● PROBLEM TO SOLVE:
Copy the data exactly, keeping every line intact.

══ RAW DATA

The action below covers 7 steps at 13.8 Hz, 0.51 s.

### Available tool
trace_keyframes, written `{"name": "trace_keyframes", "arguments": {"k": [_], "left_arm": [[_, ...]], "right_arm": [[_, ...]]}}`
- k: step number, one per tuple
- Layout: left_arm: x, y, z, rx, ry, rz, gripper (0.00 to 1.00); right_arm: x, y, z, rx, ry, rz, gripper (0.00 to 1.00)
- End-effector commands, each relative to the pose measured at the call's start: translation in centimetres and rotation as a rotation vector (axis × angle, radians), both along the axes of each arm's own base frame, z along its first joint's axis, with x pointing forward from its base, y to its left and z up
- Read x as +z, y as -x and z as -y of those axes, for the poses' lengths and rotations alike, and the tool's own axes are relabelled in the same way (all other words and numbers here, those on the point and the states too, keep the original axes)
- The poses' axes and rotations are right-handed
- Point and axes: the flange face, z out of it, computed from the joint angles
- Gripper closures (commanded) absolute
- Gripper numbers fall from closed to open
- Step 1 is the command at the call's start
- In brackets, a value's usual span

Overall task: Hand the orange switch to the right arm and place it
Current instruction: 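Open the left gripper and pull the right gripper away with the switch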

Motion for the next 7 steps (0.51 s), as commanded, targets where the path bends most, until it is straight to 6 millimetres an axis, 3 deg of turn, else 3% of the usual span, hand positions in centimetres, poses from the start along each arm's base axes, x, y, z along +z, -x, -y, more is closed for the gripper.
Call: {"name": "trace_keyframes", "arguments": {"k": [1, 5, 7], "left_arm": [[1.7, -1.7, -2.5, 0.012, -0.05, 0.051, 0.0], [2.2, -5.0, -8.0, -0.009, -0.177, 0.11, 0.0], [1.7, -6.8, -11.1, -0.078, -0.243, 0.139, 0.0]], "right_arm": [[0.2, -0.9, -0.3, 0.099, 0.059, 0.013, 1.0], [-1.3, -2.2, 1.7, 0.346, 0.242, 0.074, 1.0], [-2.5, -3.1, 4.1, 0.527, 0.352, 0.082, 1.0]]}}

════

● FINISHED TASK:
The action below covers 7 steps at 13.8 Hz, 0.51 s.

### Available tool
trace_keyframes, written `{"name": "trace_keyframes", "arguments": {"k": [_], "left_arm": [[_, ...]], "right_arm": [[_, ...]]}}`
- k: step number, one per tuple
- Layout: left_arm: x, y, z, rx, ry, rz, gripper (0.00 to 1.00); right_arm: x, y, z, rx, ry, rz, gripper (0.00 to 1.00)
- End-effector commands, each relative to the pose measured at the call's start: translation in centimetres and rotation as a rotation vector (axis × angle, radians), both along the axes of each arm's own base frame, z along its first joint's axis, with x pointing forward from its base, y to its left and z up
- Read x as +z, y as -x and z as -y of those axes, for the poses' lengths and rotations alike, and the tool's own axes are relabelled in the same way (all other words and numbers here, those on the point and the states too, keep the original axes)
- The poses' axes and rotations are right-handed
- Point and axes: the flange face, z out of it, computed from the joint angles
- Gripper closures (commanded) absolute
- Gripper numbers fall from closed to open
- Step 1 is the command at the call's start
- In brackets, a value's usual span

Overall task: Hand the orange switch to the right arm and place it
Current instruction: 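Open the left gripper and pull the right gripper away with the switch
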
Motion for the next 7 steps (0.51 s), as commanded, targets where the path bends most, until it is straight to 6 millimetres an axis, 3 deg of turn, else 3% of the usual span, hand positions in centimetres, poses from the start along each arm's base axes, x, y, z along +z, -x, -y, more is closed for the gripper.
Call: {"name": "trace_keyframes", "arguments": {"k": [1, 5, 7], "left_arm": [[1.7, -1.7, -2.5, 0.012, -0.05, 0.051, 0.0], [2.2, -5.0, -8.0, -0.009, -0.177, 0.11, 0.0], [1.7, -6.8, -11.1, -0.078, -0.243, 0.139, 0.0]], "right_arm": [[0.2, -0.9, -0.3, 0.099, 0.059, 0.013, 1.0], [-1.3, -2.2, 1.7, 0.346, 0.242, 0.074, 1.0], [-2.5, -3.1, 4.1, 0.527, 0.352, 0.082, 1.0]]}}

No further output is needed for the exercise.